Izuku jumped at the wall, angling himself to launch upwards. He pushed off and flew above the nomu, which stopped to watch him. It didn’t follow as he rose to roof-height.

Distance—he needed distance. Touching the thing with fists was asking to be burned. Getting near it at all seemed like a terrible idea, with the claws and teeth and fire.

As Izuku began to fall back to earth, gravity taking hold once more, he pulled out his kyoketsu-shoge.

He handed in a crouch. The nomu made another crackling sound, regarding him with nothing but violence. Izuku didn’t put much thought to his next movements. It was second nature how the knives settled in his palms, rings and rope coiling at his elbows. It all fit so easily.
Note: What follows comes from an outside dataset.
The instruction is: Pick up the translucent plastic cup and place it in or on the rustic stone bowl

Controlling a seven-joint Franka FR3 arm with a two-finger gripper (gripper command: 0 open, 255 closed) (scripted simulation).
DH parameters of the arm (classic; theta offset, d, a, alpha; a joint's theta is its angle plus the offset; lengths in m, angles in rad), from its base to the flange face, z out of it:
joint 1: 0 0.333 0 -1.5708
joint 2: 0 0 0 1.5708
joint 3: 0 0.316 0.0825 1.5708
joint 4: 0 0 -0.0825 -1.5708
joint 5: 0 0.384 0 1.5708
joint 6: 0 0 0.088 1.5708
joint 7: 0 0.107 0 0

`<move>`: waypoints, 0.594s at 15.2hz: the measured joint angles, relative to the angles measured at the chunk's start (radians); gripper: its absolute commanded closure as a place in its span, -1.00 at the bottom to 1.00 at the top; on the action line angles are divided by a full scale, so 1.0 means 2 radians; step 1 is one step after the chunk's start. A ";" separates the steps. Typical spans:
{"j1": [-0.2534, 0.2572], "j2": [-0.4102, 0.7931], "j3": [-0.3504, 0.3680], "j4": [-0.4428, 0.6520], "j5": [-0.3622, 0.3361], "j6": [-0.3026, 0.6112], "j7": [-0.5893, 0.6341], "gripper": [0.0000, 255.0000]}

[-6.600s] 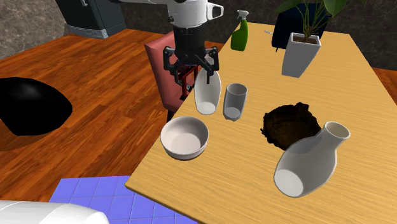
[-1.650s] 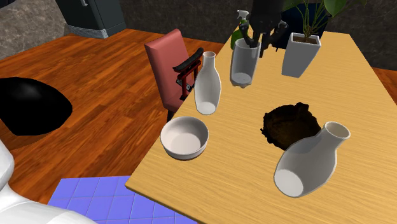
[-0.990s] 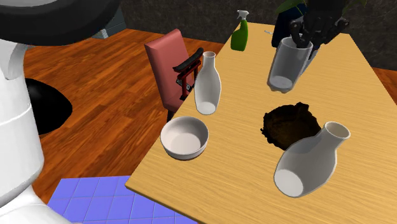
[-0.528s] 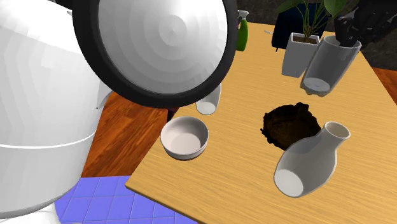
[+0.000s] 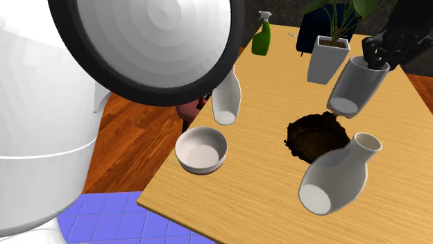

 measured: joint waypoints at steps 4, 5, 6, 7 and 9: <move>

Like they belonged there. The sharp edges felt like extensions of himself, the rope just another limb. A part of himself that he, hopefully, hadn’t fully forgotten.

Please work, Izuku silently prayed, then leapt into action.

He began to swing one of the knives in a circle, the other held still in his other hand. The nomu watched with an unaware blankness. Then, like a switch flipped, it threw itself at Izuku again. The force of a train bearing down on him, Izuku moved with instinct.

He lashed out with the already-spinning knife, throwing it with all the momentum it had built up, as he leapt to the side.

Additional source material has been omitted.